Please check every line of the listing for "toothpaste" and copy each line where it is found.

MATERIAL FOR THE TASK -
---------------

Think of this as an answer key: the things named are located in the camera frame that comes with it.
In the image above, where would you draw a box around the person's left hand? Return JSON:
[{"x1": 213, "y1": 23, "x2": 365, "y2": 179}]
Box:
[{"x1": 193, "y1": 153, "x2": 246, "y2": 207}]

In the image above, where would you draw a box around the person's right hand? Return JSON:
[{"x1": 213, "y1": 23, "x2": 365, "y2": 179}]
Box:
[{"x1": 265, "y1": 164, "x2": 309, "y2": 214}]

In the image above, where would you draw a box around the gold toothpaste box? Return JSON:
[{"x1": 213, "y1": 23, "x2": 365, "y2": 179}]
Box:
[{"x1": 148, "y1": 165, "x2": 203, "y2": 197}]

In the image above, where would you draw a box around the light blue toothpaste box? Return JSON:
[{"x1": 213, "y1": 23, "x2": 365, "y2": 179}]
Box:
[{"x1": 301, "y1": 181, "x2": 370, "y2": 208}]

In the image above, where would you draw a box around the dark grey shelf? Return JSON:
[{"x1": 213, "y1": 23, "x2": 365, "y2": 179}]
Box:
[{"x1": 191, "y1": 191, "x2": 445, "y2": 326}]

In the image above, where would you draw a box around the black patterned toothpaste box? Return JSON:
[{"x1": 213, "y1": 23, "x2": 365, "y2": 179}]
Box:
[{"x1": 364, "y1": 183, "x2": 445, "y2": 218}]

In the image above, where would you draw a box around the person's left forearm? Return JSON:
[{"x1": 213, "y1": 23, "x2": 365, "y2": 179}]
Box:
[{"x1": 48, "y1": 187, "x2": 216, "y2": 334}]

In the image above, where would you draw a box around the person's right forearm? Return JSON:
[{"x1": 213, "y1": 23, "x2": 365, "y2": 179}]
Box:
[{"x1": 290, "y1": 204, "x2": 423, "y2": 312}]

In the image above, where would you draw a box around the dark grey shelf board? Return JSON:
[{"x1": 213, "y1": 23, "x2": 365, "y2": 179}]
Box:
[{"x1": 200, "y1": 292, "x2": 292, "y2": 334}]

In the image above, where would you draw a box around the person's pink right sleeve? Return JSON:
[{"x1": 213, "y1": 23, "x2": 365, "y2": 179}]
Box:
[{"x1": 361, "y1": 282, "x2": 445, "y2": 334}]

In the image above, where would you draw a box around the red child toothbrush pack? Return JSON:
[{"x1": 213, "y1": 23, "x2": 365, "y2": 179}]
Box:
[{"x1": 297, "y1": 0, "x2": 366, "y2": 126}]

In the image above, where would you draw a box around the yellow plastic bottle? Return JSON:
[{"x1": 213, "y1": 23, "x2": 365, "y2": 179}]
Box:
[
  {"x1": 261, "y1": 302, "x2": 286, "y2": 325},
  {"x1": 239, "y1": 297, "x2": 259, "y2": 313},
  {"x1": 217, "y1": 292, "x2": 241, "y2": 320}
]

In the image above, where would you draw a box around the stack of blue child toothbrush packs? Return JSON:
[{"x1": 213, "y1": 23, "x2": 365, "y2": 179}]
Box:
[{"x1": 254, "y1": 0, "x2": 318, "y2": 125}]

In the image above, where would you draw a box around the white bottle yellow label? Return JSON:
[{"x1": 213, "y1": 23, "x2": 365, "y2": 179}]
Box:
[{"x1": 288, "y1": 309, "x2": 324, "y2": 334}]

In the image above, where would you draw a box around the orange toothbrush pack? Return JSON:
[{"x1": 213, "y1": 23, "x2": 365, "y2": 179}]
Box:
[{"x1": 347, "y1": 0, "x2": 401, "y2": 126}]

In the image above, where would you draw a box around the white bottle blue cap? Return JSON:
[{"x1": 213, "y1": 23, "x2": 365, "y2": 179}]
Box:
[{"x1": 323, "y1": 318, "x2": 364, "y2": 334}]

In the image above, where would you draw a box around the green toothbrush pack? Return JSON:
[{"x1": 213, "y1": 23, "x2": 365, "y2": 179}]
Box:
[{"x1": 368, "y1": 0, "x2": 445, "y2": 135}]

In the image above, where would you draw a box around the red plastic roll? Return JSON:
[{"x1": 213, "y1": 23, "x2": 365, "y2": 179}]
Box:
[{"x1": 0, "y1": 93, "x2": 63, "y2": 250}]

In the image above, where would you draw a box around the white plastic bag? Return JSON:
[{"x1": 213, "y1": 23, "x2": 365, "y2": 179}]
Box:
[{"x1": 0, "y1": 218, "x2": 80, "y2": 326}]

---------------

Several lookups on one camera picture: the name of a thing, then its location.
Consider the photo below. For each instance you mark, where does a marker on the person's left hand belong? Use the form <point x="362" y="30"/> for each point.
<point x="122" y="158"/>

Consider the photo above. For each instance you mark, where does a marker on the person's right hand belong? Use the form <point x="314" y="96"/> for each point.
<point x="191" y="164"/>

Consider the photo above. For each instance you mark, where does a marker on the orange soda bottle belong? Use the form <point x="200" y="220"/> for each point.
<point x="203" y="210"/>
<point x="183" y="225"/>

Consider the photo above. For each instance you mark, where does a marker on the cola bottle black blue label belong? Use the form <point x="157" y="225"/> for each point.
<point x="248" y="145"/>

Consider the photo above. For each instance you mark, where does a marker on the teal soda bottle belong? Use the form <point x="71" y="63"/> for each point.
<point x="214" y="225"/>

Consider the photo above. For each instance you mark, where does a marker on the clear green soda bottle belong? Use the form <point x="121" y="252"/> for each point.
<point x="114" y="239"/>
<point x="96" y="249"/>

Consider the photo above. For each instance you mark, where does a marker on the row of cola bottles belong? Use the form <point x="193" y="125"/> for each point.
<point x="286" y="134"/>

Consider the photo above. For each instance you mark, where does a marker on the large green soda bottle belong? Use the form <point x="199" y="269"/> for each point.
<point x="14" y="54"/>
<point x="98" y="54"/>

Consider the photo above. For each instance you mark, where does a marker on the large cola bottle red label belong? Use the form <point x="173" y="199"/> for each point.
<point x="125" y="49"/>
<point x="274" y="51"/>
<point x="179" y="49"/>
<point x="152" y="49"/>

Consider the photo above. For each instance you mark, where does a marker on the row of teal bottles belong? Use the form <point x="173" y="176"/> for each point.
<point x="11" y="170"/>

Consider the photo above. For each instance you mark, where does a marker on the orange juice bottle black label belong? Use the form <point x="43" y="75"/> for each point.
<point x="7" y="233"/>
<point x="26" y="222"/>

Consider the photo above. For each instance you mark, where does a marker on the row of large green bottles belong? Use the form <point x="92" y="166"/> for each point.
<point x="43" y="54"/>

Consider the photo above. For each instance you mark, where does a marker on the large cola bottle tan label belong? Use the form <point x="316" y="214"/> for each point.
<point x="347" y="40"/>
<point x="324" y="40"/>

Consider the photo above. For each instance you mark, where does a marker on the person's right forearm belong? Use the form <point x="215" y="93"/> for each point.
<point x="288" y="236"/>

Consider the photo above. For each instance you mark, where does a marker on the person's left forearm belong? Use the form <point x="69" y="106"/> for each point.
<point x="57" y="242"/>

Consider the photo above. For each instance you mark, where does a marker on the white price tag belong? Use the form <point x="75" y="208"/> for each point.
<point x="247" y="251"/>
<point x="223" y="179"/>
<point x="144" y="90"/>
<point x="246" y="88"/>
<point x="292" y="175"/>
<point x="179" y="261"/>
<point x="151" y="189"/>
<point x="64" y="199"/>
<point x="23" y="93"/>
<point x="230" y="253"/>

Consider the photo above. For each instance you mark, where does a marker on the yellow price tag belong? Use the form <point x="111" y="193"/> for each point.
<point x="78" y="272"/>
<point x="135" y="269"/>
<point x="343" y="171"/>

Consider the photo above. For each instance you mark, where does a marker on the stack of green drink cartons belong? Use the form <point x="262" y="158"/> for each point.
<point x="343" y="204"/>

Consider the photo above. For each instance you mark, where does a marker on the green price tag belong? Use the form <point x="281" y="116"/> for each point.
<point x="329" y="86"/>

---------------

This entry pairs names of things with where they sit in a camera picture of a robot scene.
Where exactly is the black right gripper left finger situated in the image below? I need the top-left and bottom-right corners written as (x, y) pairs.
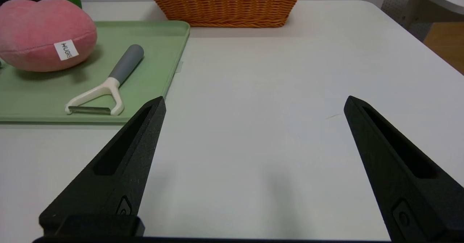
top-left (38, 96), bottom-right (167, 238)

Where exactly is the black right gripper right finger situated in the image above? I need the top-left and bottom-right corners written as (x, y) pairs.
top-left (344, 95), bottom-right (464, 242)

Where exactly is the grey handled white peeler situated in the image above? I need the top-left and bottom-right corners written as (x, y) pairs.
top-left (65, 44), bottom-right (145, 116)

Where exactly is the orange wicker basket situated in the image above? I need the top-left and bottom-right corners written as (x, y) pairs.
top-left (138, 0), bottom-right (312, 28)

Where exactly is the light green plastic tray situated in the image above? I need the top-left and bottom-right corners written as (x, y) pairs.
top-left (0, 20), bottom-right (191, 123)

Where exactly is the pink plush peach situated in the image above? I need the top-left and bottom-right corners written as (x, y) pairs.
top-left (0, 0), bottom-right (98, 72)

---------------

RESPONSE BELOW -
In the image above, where would you draw a box around the gold toothpaste box? Return JSON:
In the image above, where would you draw a box around the light blue toothpaste box? Return JSON:
In the image above, where would you draw a box around the black patterned toothpaste box? Return JSON:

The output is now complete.